Karachi: Bilawal Bhutto Zardari, the patron in chief of Pakistan Peoples Party (PPP) said on Monday that he would contest the next national elections from the constituency he inherited from his slain mother.

The young PPP chief who usually interacts with the people through social media, mostly Twitter, was talking to a group of journalists at Bilawal House, his residence.

He said that he would contest his debut election in 2018, when the present national assembly would complete its tenure. The slain leader Benazir Bhutto would contest the elections from the two constituencies currently under the jurisdiction of Larkana district in the northern Sindh province.

Bilawal also appreciated the ceasefire by the Punjabi Taliban saying that it was a positive development but it did not mean that the past terrorist activities might be condoned. He further said that still Ali Hyder Gilani, the son of former prime minister Yusuf Raza Gilani, was in custody of the Taliban. Ali was kidnapped by the Taliban from Multan before the election of 2012, when he was on his election campaign.

He further said that the terrorism activities could not be tolerated and the law should take its course to dispense justice.

The budding PPP leader condemned the politics of sit-in saying that this was not the time to continue such protests as the country was badly suffering from floods and subsequent loss of hundreds of human life and property.

Bilawal saiid that helping the displaced people was the biggest challenge for the nation and everyone should step up to help them out instead of indulging in non-serious politics.

He further said that the sit-ins were mere hoax and if the electronic media stopped creating hype through broadcasting them live, there would be no importance or significance to those protests.
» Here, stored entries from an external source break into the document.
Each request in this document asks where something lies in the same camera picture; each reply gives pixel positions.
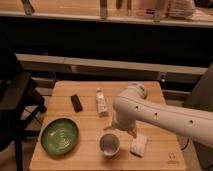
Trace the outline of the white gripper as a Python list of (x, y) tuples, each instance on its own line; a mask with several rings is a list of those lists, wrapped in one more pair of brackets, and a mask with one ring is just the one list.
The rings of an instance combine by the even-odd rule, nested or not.
[(120, 131), (125, 131), (129, 135), (131, 135), (133, 138), (137, 137), (137, 127), (136, 127), (136, 122), (135, 121), (123, 121), (119, 120), (116, 117), (112, 119), (112, 125), (107, 125), (103, 130), (111, 130), (113, 129), (118, 129)]

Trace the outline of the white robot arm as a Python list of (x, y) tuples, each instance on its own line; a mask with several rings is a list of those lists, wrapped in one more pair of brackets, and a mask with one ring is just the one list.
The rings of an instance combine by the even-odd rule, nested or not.
[(213, 148), (213, 112), (159, 104), (147, 96), (142, 83), (124, 88), (113, 100), (114, 114), (105, 130), (118, 129), (136, 137), (136, 122), (142, 121)]
Referring to the recent attack on the Pakistan Navy facilities at the Karachi Dockyard, Bilawal said that it seemed that it was an insider job. He ruled out presence of Sindhi Taliban as some media coined the term. Owais Jakhrani, a Navy official who was an ethnic Sindh was killed in the attack and was considered to join the militant groups after he resigned from the Pakistan Navy some four months before the attack.